2) I can see no way for it to fall in to an engine bay. I guess if it was alive but burning it could have climbed in from beneath in a panic?
3) I have trouble believing a car engine would 'explode' or even burn significantly while switched off from such a case. They always explode for little reason in movies but in the real world, exploding cars are quite exceptional.
I tend to agree this sounds iffy.
Overhead US wiring consists of two "hot" leads and a neutral. The hot leads are opposite ends of the 240V winding of aforementioned "Pole Pig" transformer, with a centre tap going to neutral. Thus, if Fluffy was sitting on the bare neutral and chewed into one of the hot leads, he's have 120V with essentially unlimited current. This is enough to fry him (I've seen charred mice in open 120V electrical boxes), though to set alight would take some doing!
The higher voltage on typical US overhead lines is 2400V, but these wires are typically separated by at least 2 - 3 feet, above the lower-voltage lines. CATV and phone run separately, below the 240V lines. Thus the whole arrangement has the highest voltages at the top, progressing to low voltage and comms at the bottom.
How he opened the bonnet after being electrocuted (forget the minor inconvenience of not having an opposable thumb) I will never know...
Once, a pelican exploded outside my place of employment, blacking out the power to our building, and setting fire to some scrubland near a drainage pond.
From what we could tell, the unsuspecting avian had landed on a power line, had himself a big stretch, and touched two cables with his wings. The resulting short flashed his fluids to steam, blew his guts open and sprayed roasted pelican intestines for metres around, while he fell, burning, to end up draped over a low fence among tall grass below the power line.
Interesting morning, that was.
His pelican girlfriend was still over in the pond, alone and sad. Those birds mate for life, I'm told.
They have it in for humankind - as recorded by Daniel Meyer:
http://lifeisaroad.com/stories/2004/10/29/neighborhoodHazardorWhyTheCopsWontPatrolBriceStreet.html
Ninja squirrels and kamikaze squirrels - animal behaviour specialists have no idea why they have this fascination with Japanese fighting techniques, but the pattern is obvious and disturbing...

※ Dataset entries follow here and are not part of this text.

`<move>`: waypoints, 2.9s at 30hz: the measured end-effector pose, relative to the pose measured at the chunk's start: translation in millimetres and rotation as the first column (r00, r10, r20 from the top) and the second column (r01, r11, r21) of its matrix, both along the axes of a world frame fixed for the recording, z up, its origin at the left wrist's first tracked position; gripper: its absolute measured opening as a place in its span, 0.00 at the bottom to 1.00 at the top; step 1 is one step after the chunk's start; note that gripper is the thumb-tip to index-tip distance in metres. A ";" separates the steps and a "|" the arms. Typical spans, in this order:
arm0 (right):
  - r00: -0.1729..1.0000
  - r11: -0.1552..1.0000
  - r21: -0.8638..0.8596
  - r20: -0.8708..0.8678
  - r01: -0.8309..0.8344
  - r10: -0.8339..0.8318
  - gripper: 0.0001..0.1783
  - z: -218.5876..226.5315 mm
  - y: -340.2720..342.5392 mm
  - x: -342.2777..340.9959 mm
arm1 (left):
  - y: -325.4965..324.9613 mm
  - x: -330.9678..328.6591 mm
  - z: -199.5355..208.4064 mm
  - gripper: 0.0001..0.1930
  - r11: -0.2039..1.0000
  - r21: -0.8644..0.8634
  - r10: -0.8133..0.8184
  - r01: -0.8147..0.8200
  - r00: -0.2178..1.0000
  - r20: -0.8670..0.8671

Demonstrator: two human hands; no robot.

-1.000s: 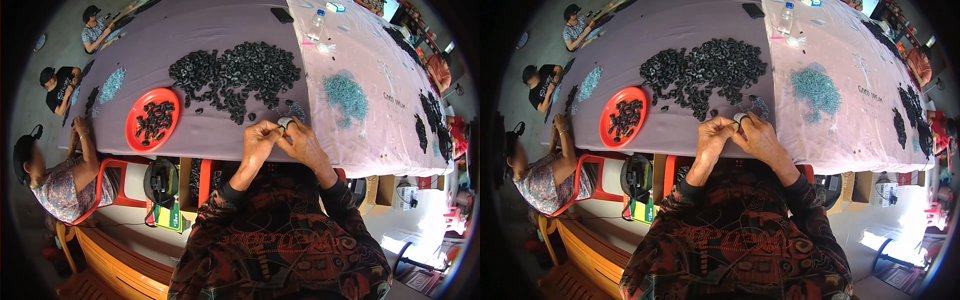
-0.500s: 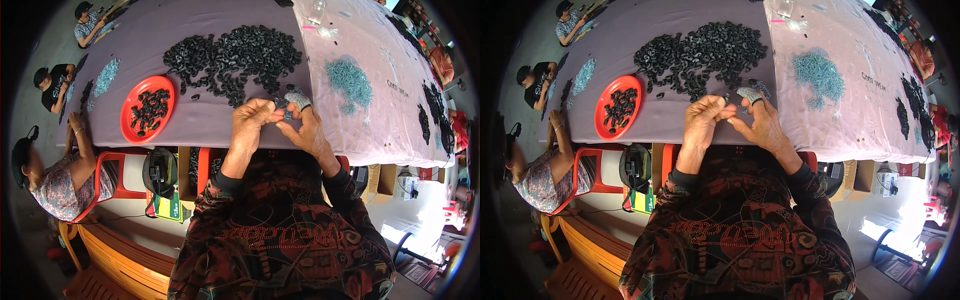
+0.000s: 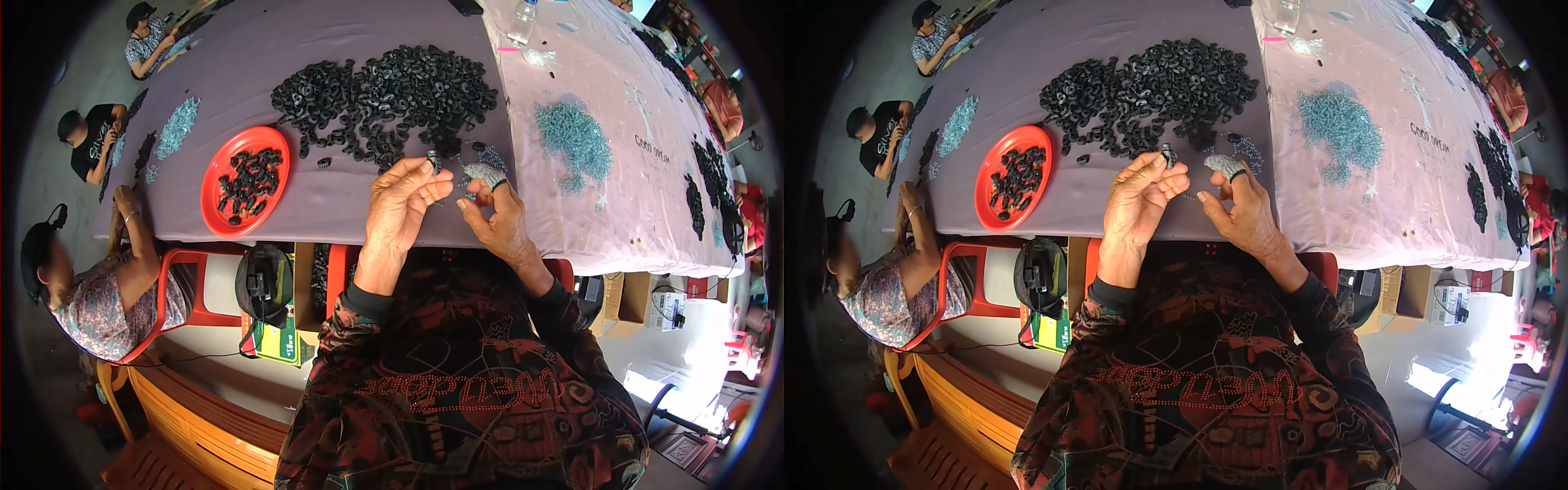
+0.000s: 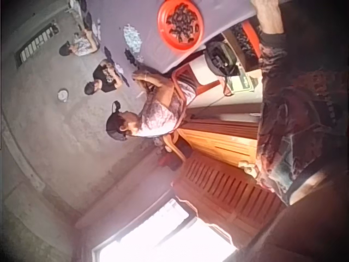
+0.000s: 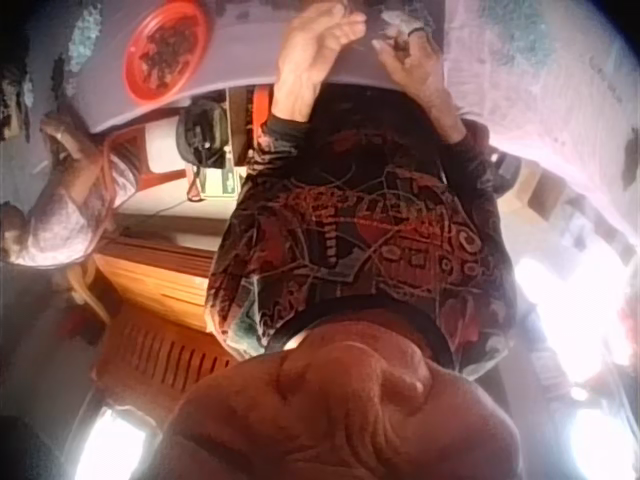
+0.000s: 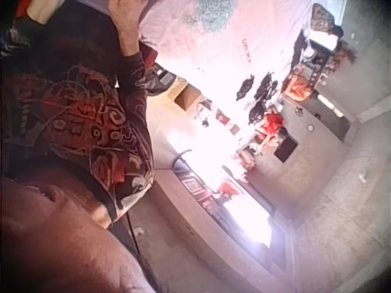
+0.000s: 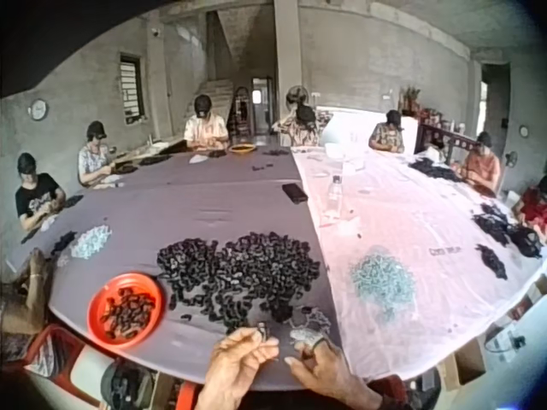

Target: Assembling small black and blue plastic components at a workshop table.

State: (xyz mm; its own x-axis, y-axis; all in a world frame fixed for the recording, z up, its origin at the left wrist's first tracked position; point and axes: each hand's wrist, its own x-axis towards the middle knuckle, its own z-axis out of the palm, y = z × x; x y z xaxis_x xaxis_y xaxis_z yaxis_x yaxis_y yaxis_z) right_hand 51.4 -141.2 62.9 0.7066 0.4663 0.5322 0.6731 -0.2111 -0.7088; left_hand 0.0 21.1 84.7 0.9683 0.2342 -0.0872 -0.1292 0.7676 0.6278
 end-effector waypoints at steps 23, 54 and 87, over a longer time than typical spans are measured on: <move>0.986 1.000 -0.015 0.161 -0.027 0.029 0.25 31.5 12.9 -2.7 | -13.8 -2.3 2.2 0.06 0.971 0.005 -0.237 0.237 0.971 0.041; 0.997 0.996 0.090 0.071 -0.009 0.002 0.21 1.8 -7.3 11.0 | -13.5 2.3 -7.7 0.08 0.891 0.447 0.115 -0.078 0.992 -0.056; 0.962 0.888 -0.454 0.268 0.078 0.053 0.07 -41.0 23.3 -6.2 | -8.6 -1.0 -2.0 0.07 0.882 0.425 0.196 -0.201 0.979 0.057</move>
State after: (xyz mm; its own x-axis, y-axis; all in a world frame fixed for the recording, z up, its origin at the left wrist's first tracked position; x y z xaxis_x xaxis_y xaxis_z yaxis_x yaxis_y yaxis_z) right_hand 45.1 -117.9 21.9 0.5763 0.6950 0.4300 0.8169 -0.4759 -0.3258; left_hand -1.0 12.5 82.6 0.8980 0.4335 0.0758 -0.2599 0.3834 0.8862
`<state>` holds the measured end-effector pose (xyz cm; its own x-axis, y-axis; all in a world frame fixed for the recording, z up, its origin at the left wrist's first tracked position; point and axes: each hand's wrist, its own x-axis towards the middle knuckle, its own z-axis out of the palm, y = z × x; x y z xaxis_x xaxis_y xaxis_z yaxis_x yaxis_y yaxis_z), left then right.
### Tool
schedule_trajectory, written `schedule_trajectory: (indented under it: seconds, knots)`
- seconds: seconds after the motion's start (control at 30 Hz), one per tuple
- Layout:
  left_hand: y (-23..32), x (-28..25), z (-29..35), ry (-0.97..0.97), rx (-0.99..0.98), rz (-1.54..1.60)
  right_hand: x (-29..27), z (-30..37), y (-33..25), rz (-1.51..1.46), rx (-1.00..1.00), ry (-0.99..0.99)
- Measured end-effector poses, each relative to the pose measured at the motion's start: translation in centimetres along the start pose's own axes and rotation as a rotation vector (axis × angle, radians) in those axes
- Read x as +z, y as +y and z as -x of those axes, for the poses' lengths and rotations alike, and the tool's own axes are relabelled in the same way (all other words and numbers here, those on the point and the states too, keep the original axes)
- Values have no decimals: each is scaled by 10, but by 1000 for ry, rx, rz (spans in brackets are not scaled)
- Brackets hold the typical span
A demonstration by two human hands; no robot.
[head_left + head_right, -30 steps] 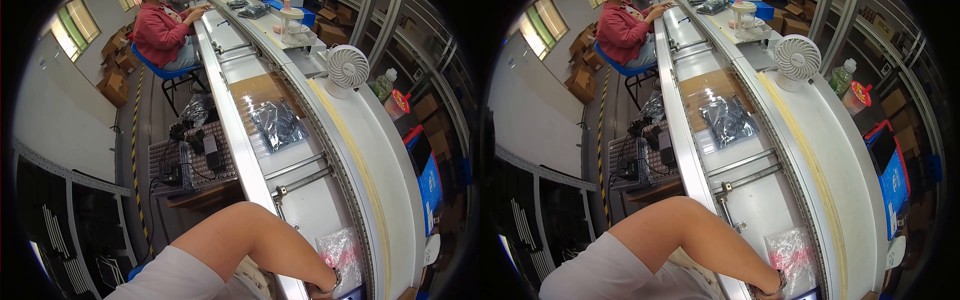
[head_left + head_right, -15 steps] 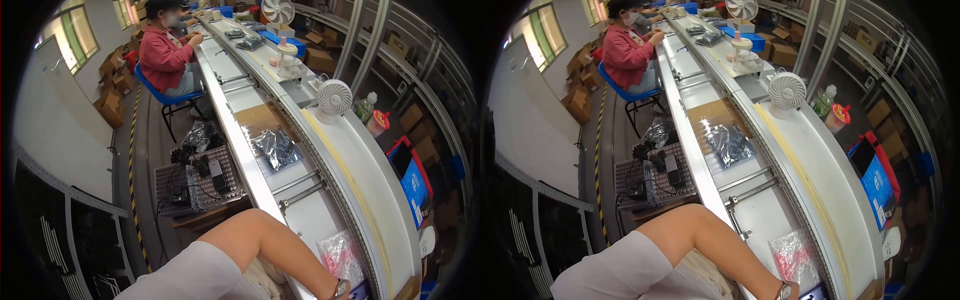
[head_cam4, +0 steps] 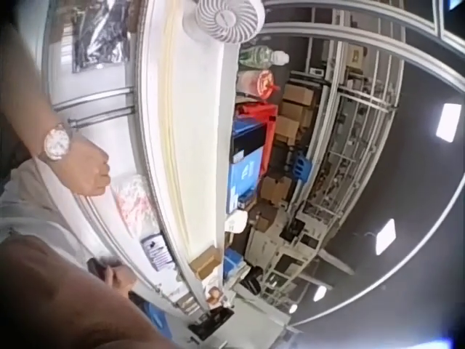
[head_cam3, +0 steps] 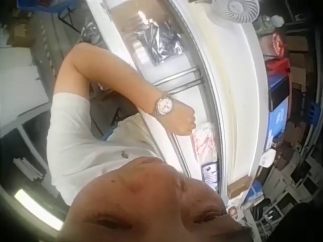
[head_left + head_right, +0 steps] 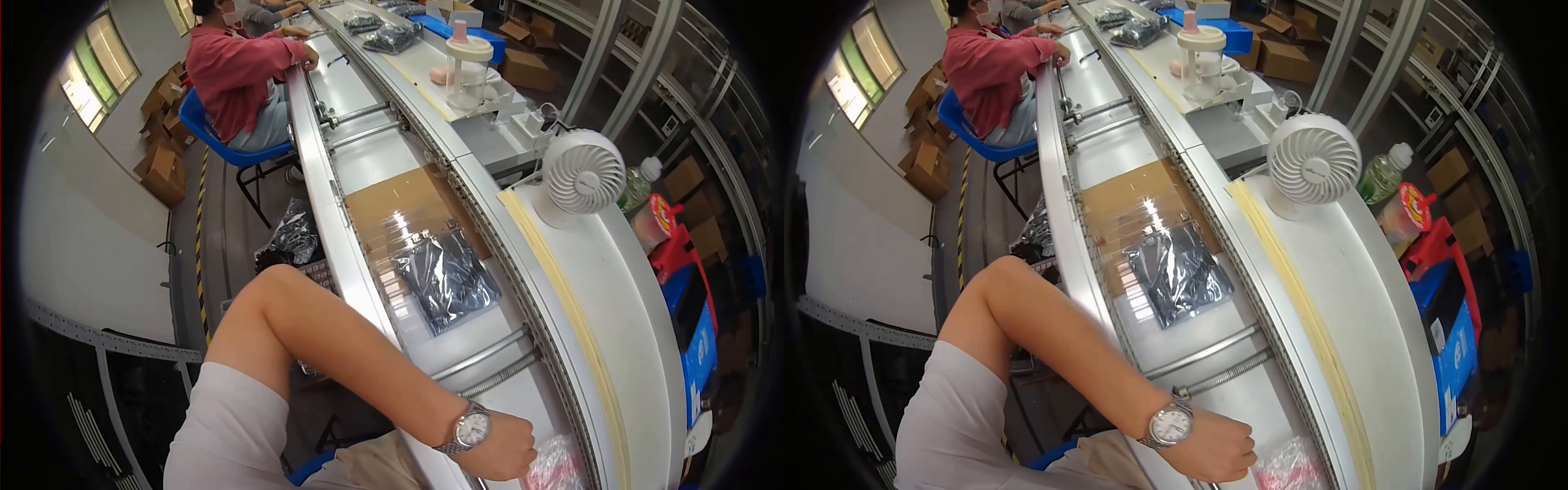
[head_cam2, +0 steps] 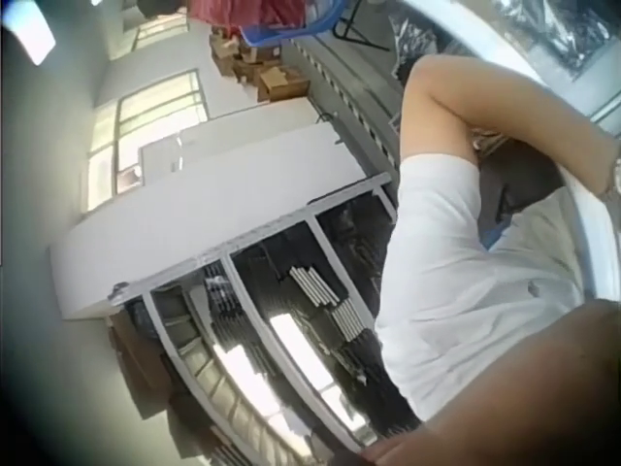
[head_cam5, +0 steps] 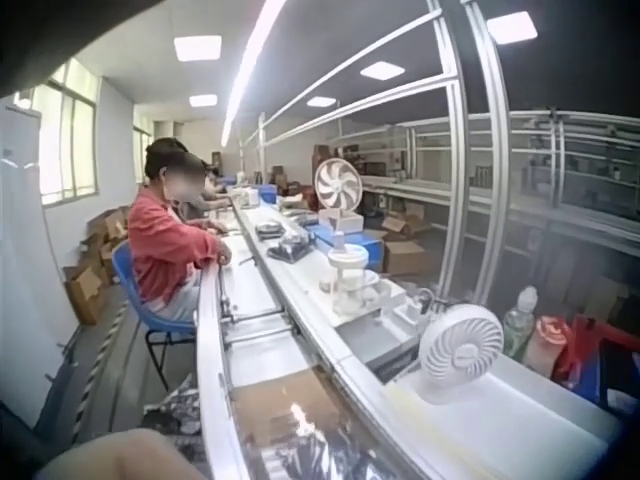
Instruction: The person assembles electronic components by hand on a factory production line, connecting cables and power adapters to the components.
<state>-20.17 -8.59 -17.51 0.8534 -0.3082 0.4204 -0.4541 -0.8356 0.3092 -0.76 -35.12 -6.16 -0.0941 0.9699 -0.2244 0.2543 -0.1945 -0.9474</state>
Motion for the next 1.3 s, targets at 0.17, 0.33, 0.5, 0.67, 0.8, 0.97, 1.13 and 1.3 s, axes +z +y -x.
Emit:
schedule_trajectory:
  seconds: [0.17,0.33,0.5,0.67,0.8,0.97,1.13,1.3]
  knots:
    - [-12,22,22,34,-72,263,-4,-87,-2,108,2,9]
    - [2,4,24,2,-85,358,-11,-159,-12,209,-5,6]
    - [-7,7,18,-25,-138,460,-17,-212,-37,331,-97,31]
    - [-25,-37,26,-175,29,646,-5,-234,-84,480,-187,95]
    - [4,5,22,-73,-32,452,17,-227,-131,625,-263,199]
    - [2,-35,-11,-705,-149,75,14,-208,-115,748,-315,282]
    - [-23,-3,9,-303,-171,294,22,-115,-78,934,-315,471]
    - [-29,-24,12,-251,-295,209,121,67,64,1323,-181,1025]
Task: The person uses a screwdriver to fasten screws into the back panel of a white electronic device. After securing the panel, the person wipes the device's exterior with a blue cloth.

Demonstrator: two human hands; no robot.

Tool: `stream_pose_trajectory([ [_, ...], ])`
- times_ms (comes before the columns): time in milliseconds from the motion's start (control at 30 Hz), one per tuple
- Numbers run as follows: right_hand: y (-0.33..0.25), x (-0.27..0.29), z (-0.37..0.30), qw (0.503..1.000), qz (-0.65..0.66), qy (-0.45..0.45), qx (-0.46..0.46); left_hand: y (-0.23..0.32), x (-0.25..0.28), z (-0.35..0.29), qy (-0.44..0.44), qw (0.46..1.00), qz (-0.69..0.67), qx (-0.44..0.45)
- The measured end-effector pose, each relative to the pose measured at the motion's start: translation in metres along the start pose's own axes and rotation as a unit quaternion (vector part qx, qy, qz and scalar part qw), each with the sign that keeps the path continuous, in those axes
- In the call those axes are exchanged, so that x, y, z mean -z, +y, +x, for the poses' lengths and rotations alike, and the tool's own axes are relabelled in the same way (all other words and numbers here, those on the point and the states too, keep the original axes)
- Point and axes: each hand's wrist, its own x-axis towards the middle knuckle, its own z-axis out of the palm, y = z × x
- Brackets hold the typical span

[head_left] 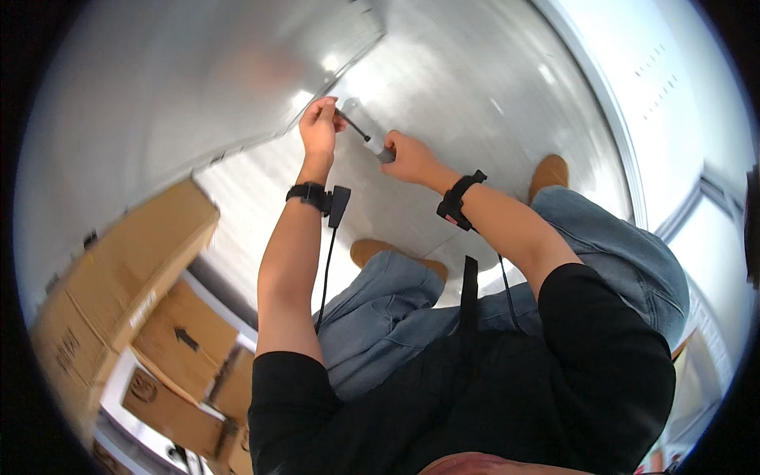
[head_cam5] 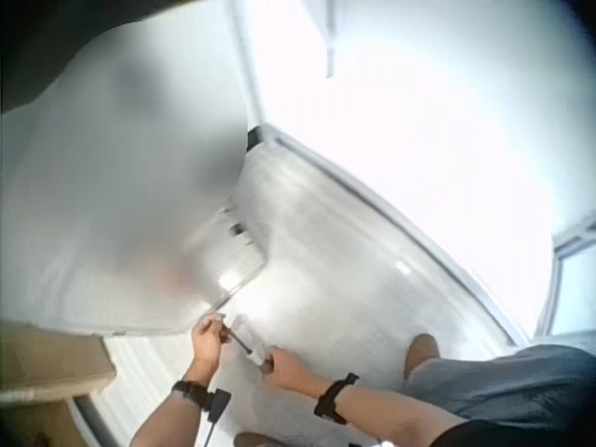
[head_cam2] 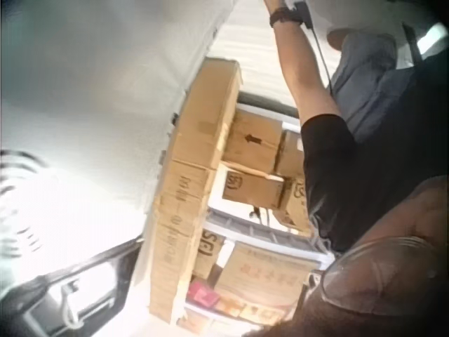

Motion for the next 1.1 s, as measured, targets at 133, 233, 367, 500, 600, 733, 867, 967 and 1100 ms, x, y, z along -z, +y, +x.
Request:
stream_pose_trajectory([
  [133,0.029,0.063,-0.028,0.991,0.108,0.071,-0.036,0.02,-0.084,0.014,-0.087,0.996,-0.01,-0.025],
  [233,0.063,0.099,-0.052,0.977,0.135,0.16,-0.037,0.053,-0.162,0.011,-0.173,0.985,0.022,-0.001],
  [367,0.103,0.115,-0.077,0.923,0.261,0.279,-0.058,0.067,-0.26,0.005,-0.307,0.943,0.113,-0.062],
  [500,0.147,0.114,-0.099,0.854,0.361,0.372,-0.045,0.053,-0.361,-0.018,-0.357,0.9,0.18,-0.174],
  [600,0.163,0.107,-0.108,0.823,0.387,0.41,-0.067,0.038,-0.424,-0.037,-0.375,0.832,0.253,-0.321],
  [733,0.173,0.096,-0.115,0.789,0.418,0.442,-0.089,0.013,-0.473,-0.051,-0.412,0.766,0.319,-0.377],
  [867,0.181,0.09,-0.117,0.778,0.435,0.438,-0.118,-0.007,-0.503,-0.048,-0.382,0.69,0.41,-0.459],
  [967,0.195,0.081,-0.109,0.762,0.451,0.449,-0.119,-0.022,-0.51,-0.04,-0.359,0.668,0.408,-0.509],
  [1100,0.206,0.064,-0.095,0.76,0.449,0.449,-0.139,-0.038,-0.507,-0.031,-0.357,0.676,0.384,-0.517],
])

The squirrels on the campus where I went to Uni would pelt students on the walkways with nuts from the safety of the branches. The squirrels on campus are so famous that one of the dorm buildings has a Squirrelfest celebration annually and uses pictures of squirrels on hats and tee-shirts as mascots.
A friend of mine was sitting looking out his apartment window about eye level with a transformer on a pole when the squirrel bit and was turned to a fire ball then the power went out he was kind of shocked by it but the kids thought it was cool he didn't say what happened next I take it their wasn't too much left to burn.The squirrels motto "live fast die young and leave a flat patch of fur on the highway" probably ought to include self incineration some way.